WHAT YOU NEED TO DO → Where a line holds the word "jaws", copy it from the records.

Extracted data entries:
****************
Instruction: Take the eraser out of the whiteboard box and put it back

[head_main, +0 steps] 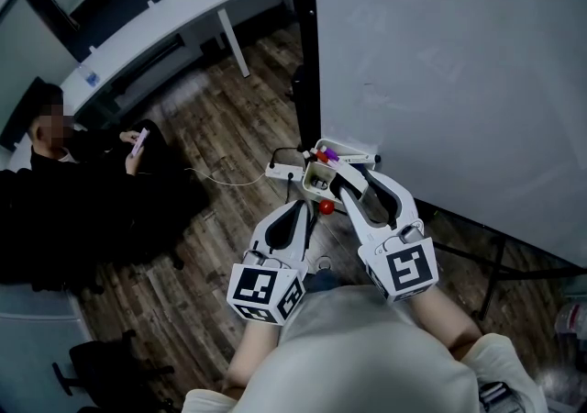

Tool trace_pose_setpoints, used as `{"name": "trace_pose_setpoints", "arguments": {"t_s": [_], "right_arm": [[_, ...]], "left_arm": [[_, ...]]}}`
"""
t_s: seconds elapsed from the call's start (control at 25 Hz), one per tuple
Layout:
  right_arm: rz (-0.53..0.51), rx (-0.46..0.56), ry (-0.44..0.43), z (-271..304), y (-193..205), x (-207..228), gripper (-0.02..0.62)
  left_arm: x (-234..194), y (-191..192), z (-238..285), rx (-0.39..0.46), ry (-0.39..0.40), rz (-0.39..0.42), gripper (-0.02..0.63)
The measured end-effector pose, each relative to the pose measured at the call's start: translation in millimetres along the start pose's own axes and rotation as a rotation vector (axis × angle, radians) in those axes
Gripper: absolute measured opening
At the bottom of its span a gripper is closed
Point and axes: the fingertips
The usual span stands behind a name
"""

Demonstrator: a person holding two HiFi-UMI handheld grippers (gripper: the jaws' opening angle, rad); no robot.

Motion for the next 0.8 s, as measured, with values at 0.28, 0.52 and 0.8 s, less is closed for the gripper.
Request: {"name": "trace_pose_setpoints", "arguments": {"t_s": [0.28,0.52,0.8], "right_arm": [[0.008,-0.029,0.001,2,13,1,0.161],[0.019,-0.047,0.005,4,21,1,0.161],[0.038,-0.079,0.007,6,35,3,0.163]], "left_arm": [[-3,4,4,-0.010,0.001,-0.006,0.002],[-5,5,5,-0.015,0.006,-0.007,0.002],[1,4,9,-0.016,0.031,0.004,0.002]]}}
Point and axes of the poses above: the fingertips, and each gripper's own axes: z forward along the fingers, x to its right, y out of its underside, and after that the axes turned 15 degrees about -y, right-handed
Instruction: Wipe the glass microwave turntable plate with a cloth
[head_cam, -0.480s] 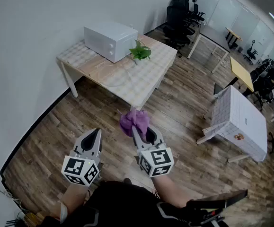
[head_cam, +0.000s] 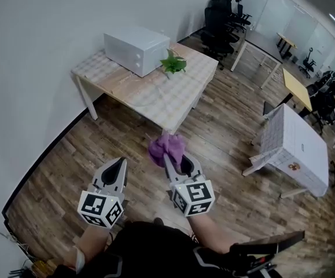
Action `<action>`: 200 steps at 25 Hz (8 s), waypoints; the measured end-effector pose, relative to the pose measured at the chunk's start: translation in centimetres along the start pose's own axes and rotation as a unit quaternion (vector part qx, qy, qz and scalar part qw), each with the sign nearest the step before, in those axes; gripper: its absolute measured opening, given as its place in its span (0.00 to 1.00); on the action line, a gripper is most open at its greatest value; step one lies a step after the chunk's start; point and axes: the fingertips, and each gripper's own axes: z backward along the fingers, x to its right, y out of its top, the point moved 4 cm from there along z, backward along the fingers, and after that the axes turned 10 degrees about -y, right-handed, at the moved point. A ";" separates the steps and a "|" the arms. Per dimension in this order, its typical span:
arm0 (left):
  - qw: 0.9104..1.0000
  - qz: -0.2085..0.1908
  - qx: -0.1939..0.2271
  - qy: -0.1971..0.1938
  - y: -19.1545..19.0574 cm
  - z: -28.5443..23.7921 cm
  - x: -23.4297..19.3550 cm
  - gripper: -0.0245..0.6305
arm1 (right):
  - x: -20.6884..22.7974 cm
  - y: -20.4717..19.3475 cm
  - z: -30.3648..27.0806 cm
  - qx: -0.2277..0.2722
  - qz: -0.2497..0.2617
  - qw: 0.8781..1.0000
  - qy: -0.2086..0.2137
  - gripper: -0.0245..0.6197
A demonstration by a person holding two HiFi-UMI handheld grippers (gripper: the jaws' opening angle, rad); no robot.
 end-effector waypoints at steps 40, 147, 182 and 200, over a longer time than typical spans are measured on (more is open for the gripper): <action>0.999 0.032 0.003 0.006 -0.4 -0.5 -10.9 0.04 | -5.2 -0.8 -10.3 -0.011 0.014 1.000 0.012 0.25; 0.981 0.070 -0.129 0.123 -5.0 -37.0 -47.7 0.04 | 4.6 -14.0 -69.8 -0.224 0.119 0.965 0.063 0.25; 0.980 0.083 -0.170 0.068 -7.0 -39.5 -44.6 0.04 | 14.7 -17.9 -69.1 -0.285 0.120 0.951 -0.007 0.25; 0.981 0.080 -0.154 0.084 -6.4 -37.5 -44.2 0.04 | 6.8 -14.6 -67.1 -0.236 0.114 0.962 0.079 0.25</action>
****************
SOLUTION TO THE EXERCISE →
Demonstrator: a person holding two HiFi-UMI handheld grippers (gripper: the jaws' opening angle, rad); no robot.
A demonstration by a person holding two HiFi-UMI handheld grippers (gripper: the jaws' opening angle, rad); no robot.

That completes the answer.